One of the things I heard from a reporter after the broadcast of the Oprah interview with Lance Armstrong was that Armstrong was the biggest liar in the history of sport. I watched bits of the interview, and I agree with the consensus that it wasn't revelatory enough. But honestly, compared to liars like Albert Speer or family of dictators - the great leader, the dear leader, and the young leader - in North Korea, Armstrong is small potatoes.

Watching Armstrong's try at coming clean made me think of athletes from my childhood whom I considered worth looking up to. For some reason, I saw the faces of baseball players - the haggard faces of Mickey Mantle or Willie Mays at the same age as Armstrong, nearing the end of their careers. We remember athletes of old because they were winners, but also because they showed us the cost of winning. Everyone who watched Mickey Mantle's career had to wonder how much greater he would've been if he hadn't had to contend with so many injuries in his career. And I will never forget seeing Willie Mays after his retirement selling used cars in a TV commercial. Most athletes never seem to make plans or save money for their retirement and find themselves at mid-life, with no other skills and no learning, wondering what to do with the rest of their lives.

It would be easy to argue that Lance Armstrong did nothing wrong. To listen to some people, he did everything right. He was a phenomenal winner. Isn't that the object - the be all and end all - of sport? Of all athletes, I am most dubious of the ones who always seem to win by a mile and whose prowess appears effortless.

Standing in the wings of a ballet performance is unsettling when you watch dancers, poised and elegant onstage, gasping for air on arrival in the wings, bent double in pain or exhaustion. Athletes aren't required to maintain such composure. It's a common sight to see football players hobble off the field with a pronounced limp or breathing from an oxygen mask. Tennis players can often be seen on their backs during the match and have to be treated at court-side.

But other athletes have been known to conceal sometimes serious injuries from their coaches and teammates to prevent them from being benched. Not letting the team or the fans down has driven many athletes to "play through" their injuries and their pain. Playing through his pain wouldn't have helped anyone racing against Lance Armstrong.

I remember when I lost whatever interest I had left in baseball. It was in the middle of the obscene homerun derby between Barry Bonds, Sammy Sosa, and Mark McGwire as they raced to break Roger Maris's single season homerun record. (McGwire's distended forearms made him look like Popeye.) Not long afterward, both Sosa and McGwire admitted to steroid use. Bonds, who now holds both the single season and career homerun records, continues to deny that he ever doped. Maris wasn't alive to witness the breaking of his record, but Hank Aaron was, and still is. In 2010, McGwire admitted, "I wish I had never touched steroids. It was foolish and it was a mistake. I truly apologize. Looking back, I wish I had never played during the steroid era." He claimed to have used steroids to recover from injuries. The loud and clear message that these dirty athletes send to the rest of us is, Performance Enhancing Drugs work, and can make you into a superman.

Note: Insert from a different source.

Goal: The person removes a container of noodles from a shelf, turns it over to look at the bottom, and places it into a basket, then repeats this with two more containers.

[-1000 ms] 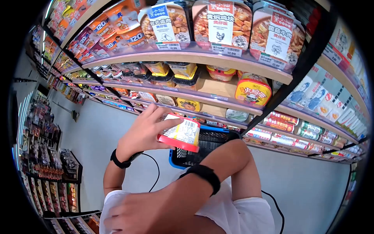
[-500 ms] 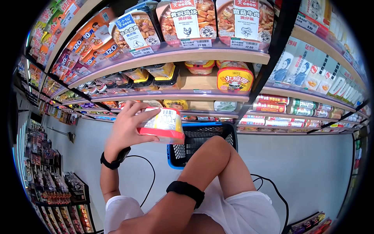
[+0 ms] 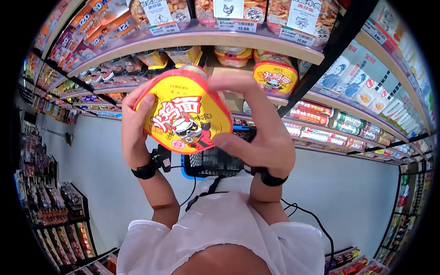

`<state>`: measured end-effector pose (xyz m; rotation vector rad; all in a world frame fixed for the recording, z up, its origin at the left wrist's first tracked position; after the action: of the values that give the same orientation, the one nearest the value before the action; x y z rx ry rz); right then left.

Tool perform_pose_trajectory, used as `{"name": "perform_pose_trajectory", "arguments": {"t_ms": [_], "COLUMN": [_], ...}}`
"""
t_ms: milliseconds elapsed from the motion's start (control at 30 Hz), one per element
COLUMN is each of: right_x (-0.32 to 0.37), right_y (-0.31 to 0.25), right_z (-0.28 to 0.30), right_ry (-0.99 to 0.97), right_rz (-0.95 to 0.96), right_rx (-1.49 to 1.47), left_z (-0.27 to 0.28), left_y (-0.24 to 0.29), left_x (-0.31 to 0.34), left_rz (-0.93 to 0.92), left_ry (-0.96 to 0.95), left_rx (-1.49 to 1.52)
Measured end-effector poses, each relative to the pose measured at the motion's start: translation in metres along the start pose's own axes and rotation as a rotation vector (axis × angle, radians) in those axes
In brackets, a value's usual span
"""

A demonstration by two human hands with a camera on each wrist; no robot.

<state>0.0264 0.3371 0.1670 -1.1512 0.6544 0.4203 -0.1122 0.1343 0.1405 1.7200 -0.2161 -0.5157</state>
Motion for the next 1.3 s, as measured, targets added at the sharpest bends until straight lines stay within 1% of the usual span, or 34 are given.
{"name": "perform_pose_trajectory", "arguments": {"t_ms": [33,67,100,167,233,267,300,333,367,433,467,500,533,600,700,733,800,867,967,1100,1200,1300], "right_x": [-0.001,0.006,0.007,0.005,0.008,0.007,0.005,0.005,0.004,0.004,0.004,0.004,0.004,0.006,0.009,0.008,0.007,0.006,0.009,0.013,0.018,0.023], "right_y": [0.014,0.021,0.026,0.025,0.030,0.037,0.041,0.040,0.042,0.046,0.042,0.039,0.037,0.034,0.030,0.030,0.029,0.027,0.030,0.030,0.030,0.030], "right_z": [0.000,-0.011,-0.021,-0.027,-0.029,-0.028,-0.027,-0.031,-0.032,-0.033,-0.036,-0.035,-0.034,-0.033,-0.030,-0.030,-0.031,-0.028,-0.023,-0.021,-0.014,-0.004], "right_ry": [-0.011,0.050,0.112,0.221,0.326,0.367,0.409,0.507,0.504,0.500,0.484,0.467,0.449,0.407,0.341,0.347,0.377,0.363,0.340,0.361,0.356,0.330], "right_rz": [-0.052,-0.146,-0.233,-0.327,-0.430,-0.471,-0.508,-0.554,-0.531,-0.488,-0.449,-0.457,-0.468,-0.483,-0.520,-0.515,-0.506,-0.492,-0.485,-0.508,-0.514,-0.531], "right_rx": [0.096,-0.041,-0.176,-0.270,-0.384,-0.449,-0.511,-0.629,-0.586,-0.499,-0.443,-0.452,-0.462,-0.479,-0.492,-0.506,-0.538,-0.506,-0.480,-0.497,-0.517,-0.468], "left_z": [-0.004,-0.009,-0.014,-0.014,-0.015,-0.012,-0.010,-0.010,-0.009,-0.028,-0.031,-0.032,-0.030,-0.026,-0.024,-0.026,-0.026,-0.024,-0.027,-0.035,-0.040,-0.055], "left_y": [0.000,0.001,0.006,0.009,0.010,0.008,0.004,-0.002,-0.006,-0.013,-0.019,-0.024,-0.029,-0.032,-0.036,-0.039,-0.041,-0.042,-0.042,-0.043,-0.047,-0.047], "left_x": [0.001,0.004,0.006,0.010,0.013,0.016,0.018,0.022,0.027,0.037,0.043,0.048,0.050,0.052,0.055,0.057,0.060,0.063,0.065,0.067,0.071,0.071], "left_rz": [0.069,0.060,-0.012,-0.152,-0.174,-0.176,-0.223,-0.211,-0.199,-0.222,-0.178,-0.132,-0.069,-0.009,0.023,0.015,0.033,0.082,0.105,0.118,0.153,0.113], "left_ry": [-0.009,-0.002,0.006,0.036,0.121,0.128,0.169,0.159,0.146,0.146,0.196,0.247,0.291,0.190,0.158,0.204,0.235,0.216,0.162,0.189,0.153,0.211], "left_rx": [0.064,0.102,0.082,0.006,0.119,0.288,0.354,0.324,0.294,0.397,0.304,0.210,0.241,0.414,0.406,0.393,0.364,0.340,0.356,0.483,0.476,0.469]}}
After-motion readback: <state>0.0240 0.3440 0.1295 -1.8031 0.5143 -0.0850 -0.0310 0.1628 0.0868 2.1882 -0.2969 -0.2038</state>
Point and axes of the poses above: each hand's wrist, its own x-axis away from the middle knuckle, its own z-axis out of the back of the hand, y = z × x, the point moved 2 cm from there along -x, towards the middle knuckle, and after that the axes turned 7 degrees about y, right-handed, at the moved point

Major League Baseball claims to be on top of the problem of doping now and assures fans that the game is clean. For me, the sport, like cycling, is in tatters. The history of cheating in sports must be as long as the history of sports. As long as there have been competitions to find out who could run the fastest or jump the highest or the farthest, there have been people who used unfair advantages to win. All the talk about sportsmanship has seemed to me like Christian love - a fine idea, but utterly impracticable.

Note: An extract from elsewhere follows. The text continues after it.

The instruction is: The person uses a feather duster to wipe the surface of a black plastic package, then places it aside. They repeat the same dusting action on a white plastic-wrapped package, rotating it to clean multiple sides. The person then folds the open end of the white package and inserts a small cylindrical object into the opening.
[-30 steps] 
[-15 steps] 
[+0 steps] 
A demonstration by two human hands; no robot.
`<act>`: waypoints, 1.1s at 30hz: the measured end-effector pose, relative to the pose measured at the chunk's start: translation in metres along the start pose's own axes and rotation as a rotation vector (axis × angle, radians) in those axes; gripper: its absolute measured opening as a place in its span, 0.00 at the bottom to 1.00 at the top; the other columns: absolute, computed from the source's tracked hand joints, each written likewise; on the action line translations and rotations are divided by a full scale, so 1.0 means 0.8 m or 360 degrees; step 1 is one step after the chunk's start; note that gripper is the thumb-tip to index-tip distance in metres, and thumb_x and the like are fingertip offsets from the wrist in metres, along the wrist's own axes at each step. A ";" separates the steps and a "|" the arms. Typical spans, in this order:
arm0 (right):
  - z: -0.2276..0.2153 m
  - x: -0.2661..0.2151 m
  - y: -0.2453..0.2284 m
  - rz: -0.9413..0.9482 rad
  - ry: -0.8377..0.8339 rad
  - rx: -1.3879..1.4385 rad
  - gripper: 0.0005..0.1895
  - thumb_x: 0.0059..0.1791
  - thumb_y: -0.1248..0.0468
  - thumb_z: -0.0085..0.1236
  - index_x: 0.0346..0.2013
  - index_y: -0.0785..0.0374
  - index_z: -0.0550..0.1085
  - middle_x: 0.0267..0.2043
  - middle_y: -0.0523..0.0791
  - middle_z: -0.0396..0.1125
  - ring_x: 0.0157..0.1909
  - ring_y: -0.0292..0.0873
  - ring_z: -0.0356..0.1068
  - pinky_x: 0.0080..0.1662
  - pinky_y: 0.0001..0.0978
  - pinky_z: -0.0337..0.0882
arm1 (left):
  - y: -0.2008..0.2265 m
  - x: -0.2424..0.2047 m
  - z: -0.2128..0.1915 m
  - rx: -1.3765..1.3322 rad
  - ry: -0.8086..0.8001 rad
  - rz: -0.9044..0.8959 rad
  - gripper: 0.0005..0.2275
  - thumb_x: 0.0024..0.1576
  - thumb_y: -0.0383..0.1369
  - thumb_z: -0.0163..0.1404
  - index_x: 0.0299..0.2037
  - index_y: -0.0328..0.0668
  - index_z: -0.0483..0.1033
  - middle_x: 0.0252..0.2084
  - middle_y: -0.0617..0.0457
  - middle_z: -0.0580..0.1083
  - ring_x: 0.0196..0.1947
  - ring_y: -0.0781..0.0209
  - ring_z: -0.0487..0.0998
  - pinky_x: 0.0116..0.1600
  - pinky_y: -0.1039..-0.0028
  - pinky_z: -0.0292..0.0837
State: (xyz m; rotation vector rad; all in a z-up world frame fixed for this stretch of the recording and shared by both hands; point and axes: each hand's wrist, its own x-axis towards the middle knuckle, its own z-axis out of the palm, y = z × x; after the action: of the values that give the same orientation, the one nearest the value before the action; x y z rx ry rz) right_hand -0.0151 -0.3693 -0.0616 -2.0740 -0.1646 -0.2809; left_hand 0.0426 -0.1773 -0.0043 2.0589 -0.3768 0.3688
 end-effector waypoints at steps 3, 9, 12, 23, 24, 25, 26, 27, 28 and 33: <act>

The use of PEDS is merely the latest - and certainly not the most insidious - example. Armstrong, and every other cheater, reminds me of the scene from The Dictator, in which Sasha Baron Cohen, as Admiral General Aladeen, is running on a track, grabbing other runners one by one and pushing them to the ground so he can cross the finish line first. As silly as it is, the scene could stand as a metaphor for sports.

I have always thought it was ridiculous to attribute virtues to athletes merely because of their physical abilities. Just because a basketballer can toss a ball through a hoop with great alacrity and consistency does not make him a better man. (It does, however, make him a great deal wealthier, thanks to a culture in which function and reward are light years apart.) And I emphatically reject the repellent view that sports teaches life-lessons to children. Life is not a struggle in which everyone is an opponent.

Armstrong will probably be obliged to cough up the stacks of cash that were given to him through misguided charities. All of his endorsement earnings are his, fair and square. Anybody dumb enough to look for their heroes among athletes deserves being taken to the cleaners.